What is being asked: If a line of the records holds the word "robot", copy it out.

Data records:

▬▬▬

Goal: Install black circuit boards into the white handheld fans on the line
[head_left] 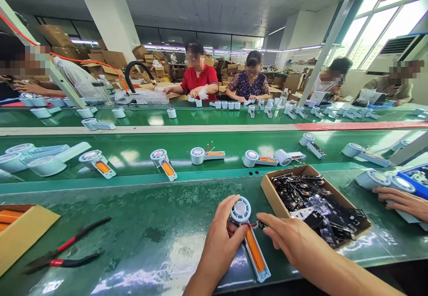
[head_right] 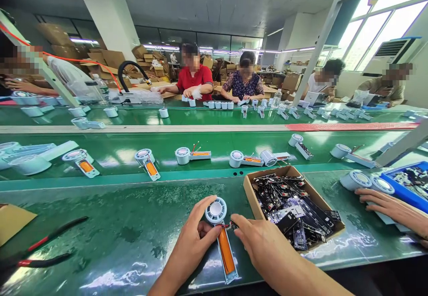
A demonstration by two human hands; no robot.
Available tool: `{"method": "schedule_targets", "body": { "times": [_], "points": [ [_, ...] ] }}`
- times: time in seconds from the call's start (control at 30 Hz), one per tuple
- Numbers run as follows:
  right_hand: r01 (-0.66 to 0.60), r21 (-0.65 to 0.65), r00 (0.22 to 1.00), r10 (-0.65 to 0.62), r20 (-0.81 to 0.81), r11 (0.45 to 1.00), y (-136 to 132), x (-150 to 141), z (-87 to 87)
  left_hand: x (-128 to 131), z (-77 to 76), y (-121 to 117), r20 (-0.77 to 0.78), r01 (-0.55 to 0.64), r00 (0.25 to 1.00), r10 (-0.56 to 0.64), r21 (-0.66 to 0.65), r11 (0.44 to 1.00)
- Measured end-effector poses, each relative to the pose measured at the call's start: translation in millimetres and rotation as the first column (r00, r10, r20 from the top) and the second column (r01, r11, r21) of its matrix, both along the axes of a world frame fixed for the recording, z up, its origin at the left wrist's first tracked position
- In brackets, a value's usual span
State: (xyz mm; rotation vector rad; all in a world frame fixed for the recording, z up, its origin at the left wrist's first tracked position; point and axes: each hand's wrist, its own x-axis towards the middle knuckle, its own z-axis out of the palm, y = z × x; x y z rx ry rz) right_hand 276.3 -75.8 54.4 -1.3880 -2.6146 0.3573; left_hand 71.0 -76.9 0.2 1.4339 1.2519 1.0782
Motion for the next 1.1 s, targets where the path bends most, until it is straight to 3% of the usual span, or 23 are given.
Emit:
{"method": "schedule_targets", "body": {
  "times": [0.1, 0.23, 0.37, 0.43, 0.5, 0.57, 0.67, 0.8, 1.1],
  "points": [
    [-0.008, -0.120, 0.991, 0.024, 0.132, 0.993, 3.1, -5.4, 7.7, -1.8, -0.3, -0.1, -0.002, 0.013, 1.000, -0.013, 0.005, 1.000],
    [-0.237, -0.013, 0.892, 0.223, 0.393, 0.971, 2.2, -16.0, 18.7, -1.7, 0.9, -0.7, -0.023, 0.011, 1.000, -0.012, -0.019, 1.000],
    [-0.363, 0.071, 0.825, 0.284, 0.489, 0.929, 0.5, -24.0, 25.2, 0.2, 0.8, 0.1, -0.013, 0.013, 1.000, -0.013, -0.018, 1.000],
    [-0.289, 0.035, 0.885, 0.253, 0.390, 0.957, -1.7, -24.5, 26.6, 1.1, 0.9, 0.6, -0.001, -0.001, 1.000, 0.001, -0.019, 1.000],
    [-0.163, -0.046, 0.966, 0.169, 0.194, 0.986, -5.5, -22.7, 23.8, 2.3, 1.5, 0.7, 0.015, -0.016, 1.000, 0.016, -0.021, 1.000],
    [-0.056, -0.132, 0.998, 0.053, -0.033, 0.990, -9.7, -19.7, 14.6, 3.8, 2.1, 0.5, 0.034, -0.032, 0.999, 0.033, -0.028, 0.999],
    [0.067, -0.194, 0.945, -0.124, -0.301, 0.979, -14.2, -15.0, -9.9, 7.0, 1.6, 1.4, 0.055, -0.060, 0.997, 0.063, -0.043, 0.997],
    [0.276, -0.187, 0.785, -0.333, -0.522, 0.943, -19.0, -11.3, -42.5, 13.1, -2.6, 5.9, 0.055, -0.111, 0.992, 0.113, -0.032, 0.993],
    [0.371, 0.031, 0.752, -0.281, -0.596, 0.928, -35.2, -28.1, -68.0, 25.9, -10.9, -1.1, 0.082, -0.203, 0.975, 0.207, -0.055, 0.978]
  ]
}}
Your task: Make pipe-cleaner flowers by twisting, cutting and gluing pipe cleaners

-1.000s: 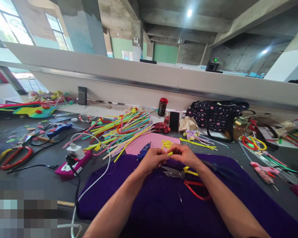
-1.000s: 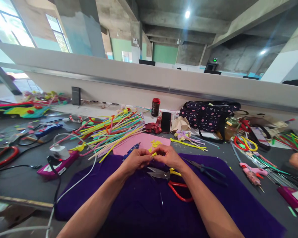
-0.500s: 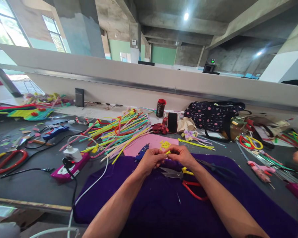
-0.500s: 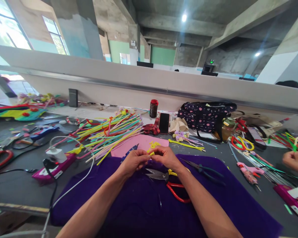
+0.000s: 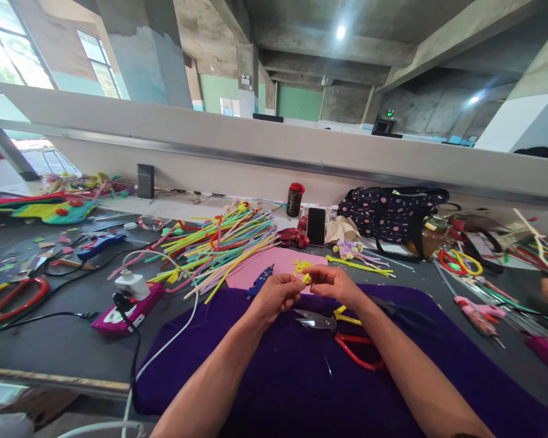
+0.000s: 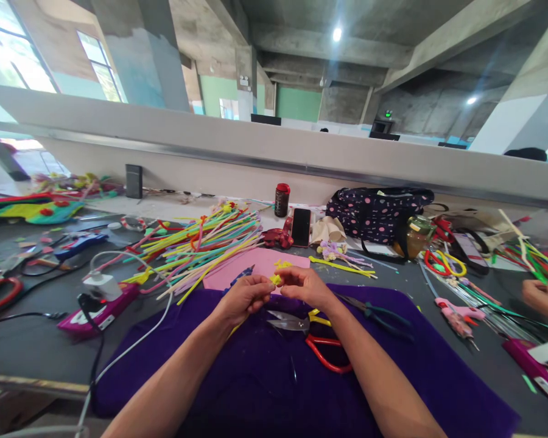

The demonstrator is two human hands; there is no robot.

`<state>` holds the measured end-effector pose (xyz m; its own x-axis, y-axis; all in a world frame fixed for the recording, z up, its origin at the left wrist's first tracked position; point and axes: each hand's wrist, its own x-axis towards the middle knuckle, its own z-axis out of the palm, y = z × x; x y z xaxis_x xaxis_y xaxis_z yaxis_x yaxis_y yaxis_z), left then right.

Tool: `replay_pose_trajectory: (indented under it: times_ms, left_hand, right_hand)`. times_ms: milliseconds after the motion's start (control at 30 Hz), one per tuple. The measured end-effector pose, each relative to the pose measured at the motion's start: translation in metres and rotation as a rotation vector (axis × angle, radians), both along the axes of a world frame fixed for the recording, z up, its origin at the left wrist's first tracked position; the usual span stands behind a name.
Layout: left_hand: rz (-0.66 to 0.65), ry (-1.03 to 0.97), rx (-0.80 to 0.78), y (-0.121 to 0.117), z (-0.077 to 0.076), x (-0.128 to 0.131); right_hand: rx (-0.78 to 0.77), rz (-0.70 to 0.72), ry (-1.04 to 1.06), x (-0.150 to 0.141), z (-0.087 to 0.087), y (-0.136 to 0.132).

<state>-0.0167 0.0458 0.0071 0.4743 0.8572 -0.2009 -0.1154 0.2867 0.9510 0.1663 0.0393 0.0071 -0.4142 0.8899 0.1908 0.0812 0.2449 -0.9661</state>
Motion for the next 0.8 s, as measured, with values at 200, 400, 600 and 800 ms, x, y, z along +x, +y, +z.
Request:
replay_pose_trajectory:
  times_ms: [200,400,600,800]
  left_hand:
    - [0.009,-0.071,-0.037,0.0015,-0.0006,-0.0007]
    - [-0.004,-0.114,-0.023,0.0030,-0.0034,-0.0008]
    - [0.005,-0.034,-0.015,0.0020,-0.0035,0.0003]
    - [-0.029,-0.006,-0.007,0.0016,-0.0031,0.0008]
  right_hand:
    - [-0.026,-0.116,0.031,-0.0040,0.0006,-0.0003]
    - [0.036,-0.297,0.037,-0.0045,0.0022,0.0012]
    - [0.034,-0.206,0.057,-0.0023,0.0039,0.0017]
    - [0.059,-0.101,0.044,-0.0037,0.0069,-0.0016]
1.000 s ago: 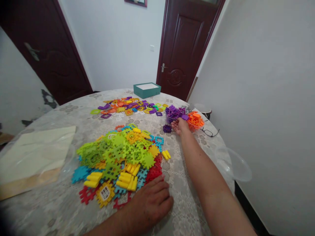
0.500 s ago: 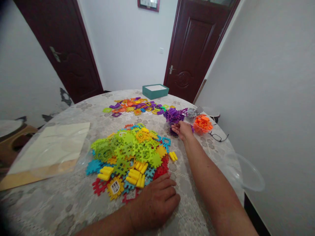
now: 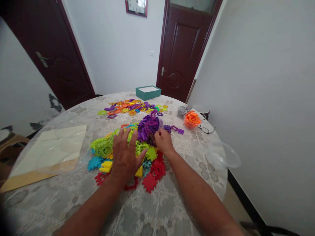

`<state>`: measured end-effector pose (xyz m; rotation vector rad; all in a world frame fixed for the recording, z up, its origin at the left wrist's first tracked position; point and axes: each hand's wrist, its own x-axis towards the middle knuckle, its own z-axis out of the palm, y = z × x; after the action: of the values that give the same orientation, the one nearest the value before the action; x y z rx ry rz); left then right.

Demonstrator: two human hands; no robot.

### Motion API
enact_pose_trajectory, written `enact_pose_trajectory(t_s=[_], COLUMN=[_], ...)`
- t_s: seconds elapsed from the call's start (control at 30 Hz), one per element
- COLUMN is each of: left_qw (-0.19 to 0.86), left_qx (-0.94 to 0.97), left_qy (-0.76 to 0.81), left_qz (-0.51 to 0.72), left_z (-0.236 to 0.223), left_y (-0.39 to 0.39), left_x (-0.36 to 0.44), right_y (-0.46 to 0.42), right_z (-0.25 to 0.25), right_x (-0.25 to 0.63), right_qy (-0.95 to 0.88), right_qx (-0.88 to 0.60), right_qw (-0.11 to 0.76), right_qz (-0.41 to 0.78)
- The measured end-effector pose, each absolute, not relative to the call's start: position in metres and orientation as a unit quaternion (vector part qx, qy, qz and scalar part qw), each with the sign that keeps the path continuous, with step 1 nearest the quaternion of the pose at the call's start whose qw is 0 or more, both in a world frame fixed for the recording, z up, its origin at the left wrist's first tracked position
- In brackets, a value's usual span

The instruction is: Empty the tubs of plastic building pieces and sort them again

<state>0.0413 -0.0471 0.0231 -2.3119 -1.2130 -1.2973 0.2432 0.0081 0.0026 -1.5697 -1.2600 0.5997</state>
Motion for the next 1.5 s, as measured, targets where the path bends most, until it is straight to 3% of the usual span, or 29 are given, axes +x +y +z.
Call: enact_pose_trajectory(t_s=[0.17,0.47,1.17,1.5], left_qw=[0.108,0.100,0.092,0.064], left_qx=[-0.759,-0.743,-0.743,-0.746], left_qy=[-0.501,-0.532,-0.523,-0.508], left_qz=[-0.400,-0.393,-0.408,-0.426], left_z=[0.016,0.007,0.002,0.008], left_y=[-0.033,-0.036,-0.038,-0.032], left_x=[0.030,0.036,0.035,0.028], right_y=[-0.003,-0.010,0.009,0.006], right_z=[0.004,0.002,0.028,0.037], right_x=[0.229,0.228,0.193,0.238], right_qy=[-0.625,-0.721,-0.697,-0.659], right_qx=[-0.659,-0.595,-0.580,-0.616], right_qw=[0.418,0.278,0.375,0.394], right_qz=[0.005,-0.220,-0.193,-0.177])
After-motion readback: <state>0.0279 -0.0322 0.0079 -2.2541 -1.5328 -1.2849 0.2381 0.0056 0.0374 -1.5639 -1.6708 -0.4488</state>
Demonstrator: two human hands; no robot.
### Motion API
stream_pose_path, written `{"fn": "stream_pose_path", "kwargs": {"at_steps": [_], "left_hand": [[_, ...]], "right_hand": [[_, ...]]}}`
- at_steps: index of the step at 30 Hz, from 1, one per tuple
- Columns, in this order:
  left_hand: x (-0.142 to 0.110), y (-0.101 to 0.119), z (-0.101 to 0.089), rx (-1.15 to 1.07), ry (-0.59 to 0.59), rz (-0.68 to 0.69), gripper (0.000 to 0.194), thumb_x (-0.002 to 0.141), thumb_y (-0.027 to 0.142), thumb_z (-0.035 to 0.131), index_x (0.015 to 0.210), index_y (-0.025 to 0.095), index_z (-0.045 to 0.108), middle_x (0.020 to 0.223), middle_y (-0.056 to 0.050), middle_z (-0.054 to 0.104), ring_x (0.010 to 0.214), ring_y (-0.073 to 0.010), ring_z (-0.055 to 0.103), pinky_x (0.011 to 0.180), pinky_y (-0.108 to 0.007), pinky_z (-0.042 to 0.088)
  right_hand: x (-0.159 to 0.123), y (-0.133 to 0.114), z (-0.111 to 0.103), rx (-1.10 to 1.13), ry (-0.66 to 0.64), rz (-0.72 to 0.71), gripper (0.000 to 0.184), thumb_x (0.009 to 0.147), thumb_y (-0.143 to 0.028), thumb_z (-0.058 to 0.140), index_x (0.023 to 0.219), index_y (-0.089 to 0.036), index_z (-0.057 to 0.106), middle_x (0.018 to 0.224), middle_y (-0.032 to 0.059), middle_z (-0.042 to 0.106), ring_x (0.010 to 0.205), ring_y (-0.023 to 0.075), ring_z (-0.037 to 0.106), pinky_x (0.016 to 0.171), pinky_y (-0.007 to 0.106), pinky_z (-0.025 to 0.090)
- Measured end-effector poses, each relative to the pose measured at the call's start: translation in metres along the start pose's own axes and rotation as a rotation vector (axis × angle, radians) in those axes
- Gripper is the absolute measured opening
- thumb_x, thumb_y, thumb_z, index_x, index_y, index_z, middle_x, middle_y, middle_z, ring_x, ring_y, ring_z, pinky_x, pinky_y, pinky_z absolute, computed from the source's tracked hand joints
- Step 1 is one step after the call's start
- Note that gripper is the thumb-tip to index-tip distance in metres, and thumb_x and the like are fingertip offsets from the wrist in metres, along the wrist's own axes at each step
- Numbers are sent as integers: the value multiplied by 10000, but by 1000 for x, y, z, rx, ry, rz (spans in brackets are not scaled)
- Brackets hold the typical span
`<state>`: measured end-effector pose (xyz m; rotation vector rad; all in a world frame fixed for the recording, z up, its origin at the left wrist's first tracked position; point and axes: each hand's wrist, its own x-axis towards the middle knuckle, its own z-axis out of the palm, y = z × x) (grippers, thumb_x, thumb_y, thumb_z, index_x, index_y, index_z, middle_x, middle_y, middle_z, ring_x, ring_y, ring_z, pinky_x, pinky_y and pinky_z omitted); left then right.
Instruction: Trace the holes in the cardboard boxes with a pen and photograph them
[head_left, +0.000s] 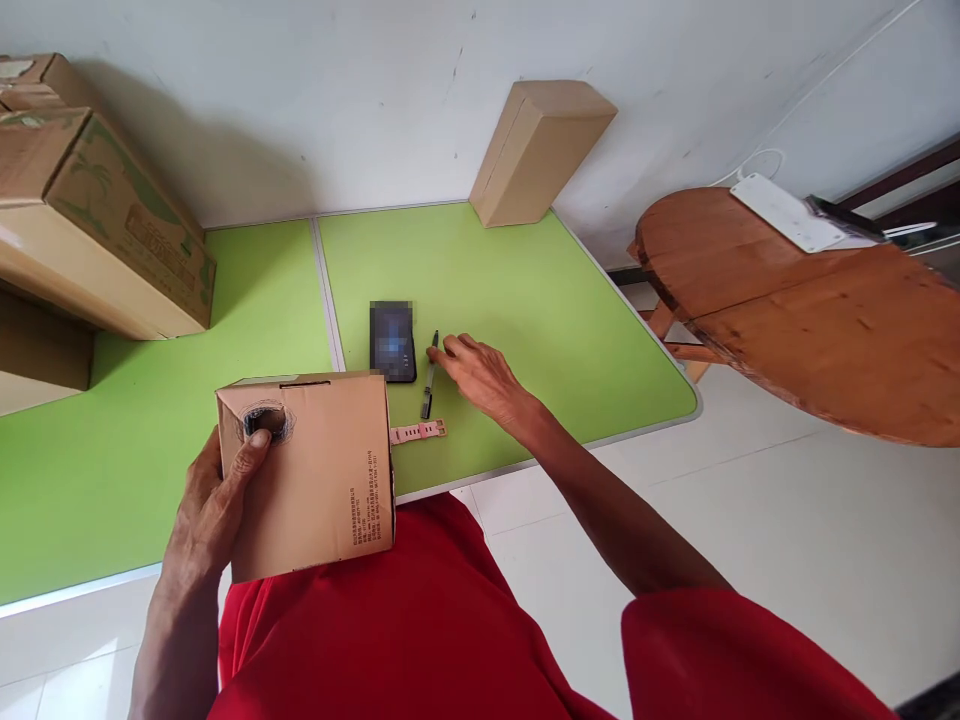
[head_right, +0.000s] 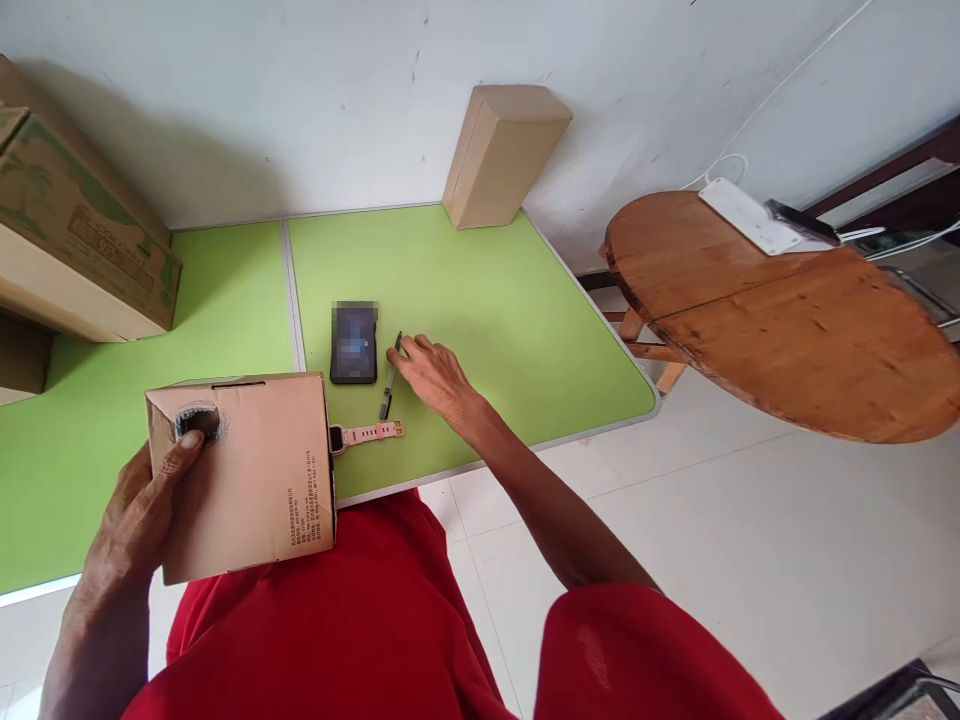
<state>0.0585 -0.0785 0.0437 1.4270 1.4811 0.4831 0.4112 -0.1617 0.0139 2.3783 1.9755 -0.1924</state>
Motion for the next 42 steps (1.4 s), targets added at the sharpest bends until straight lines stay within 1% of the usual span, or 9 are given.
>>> {"fn": "stream_pose_path", "kwargs": {"at_steps": [5,10,12,16,19,22,25,30,42], "left_hand": [[-4,-12,1,-129,-97,-1,751,795,764,842,1321,239,733,1296,-123,807,1104,-373,773,770,-386,628],[-12,-20,6,-241,-141,72,709,798,688,882,1324,241,721,1315,-158,790,1108,-380,776,744,-387,638],[-16,-21,11,-285,-164,88,713,800,666,892,1344,242,712,1324,-165,785,1135,-389,772,763,-395,644],[-22,-20,19,-367,-213,120,677,821,613,895,1372,269,703,1353,-141,782,1130,-367,778,800,-404,655],[-26,-20,21,-393,-228,131,653,860,579,876,1403,273,683,1308,-122,795,1119,-340,781,833,-405,649],[-28,-21,22,-406,-246,150,656,875,548,874,1425,264,659,1337,-127,784,1131,-328,772,859,-397,634],[-30,-22,22,-414,-236,170,652,870,539,876,1414,254,656,1358,-121,778,1093,-303,761,850,-378,617],[-28,-25,23,-406,-256,185,664,878,558,868,1411,240,635,1353,-104,769,1090,-281,737,850,-363,599],[-28,-34,26,-462,-245,150,633,890,546,873,1405,258,643,1377,-93,757,1113,-276,733,873,-363,586]], "right_hand": [[2,4,21,-65,-30,-47,480,1037,57,388,1257,-129,772,1253,237,762,1095,325,673,766,406,418],[-21,33,15,-67,12,-39,384,956,61,470,1033,-167,768,1048,173,803,895,288,727,732,390,439],[-31,37,8,14,145,35,249,957,-26,529,965,-192,714,898,135,776,786,285,722,689,392,462],[-44,-14,-10,1039,703,134,106,991,-314,695,938,-304,603,713,-15,684,590,238,677,611,405,579],[-52,-88,-20,1575,611,-59,91,1031,-391,730,1060,-306,714,858,4,787,744,241,787,756,449,672],[-58,-144,-22,1506,556,-161,87,1059,-344,735,1118,-319,794,1034,25,843,960,247,820,868,432,663],[-57,-164,-14,1352,619,-225,114,1080,-314,707,1146,-324,800,1080,36,846,1048,261,806,918,443,656],[-50,-164,-4,1245,739,-308,158,1057,-186,701,1153,-287,775,1059,31,823,995,227,788,914,418,645],[-52,-159,-4,1152,660,-420,162,1023,-99,693,1059,-255,718,977,23,778,948,192,734,902,385,615]]}}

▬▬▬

Answer area:
A demonstration by two human hands; no robot.
The demonstrator is two human hands; there is no robot.
Demonstrator: two human hands; no robot.
Demonstrator: two human hands; no robot.

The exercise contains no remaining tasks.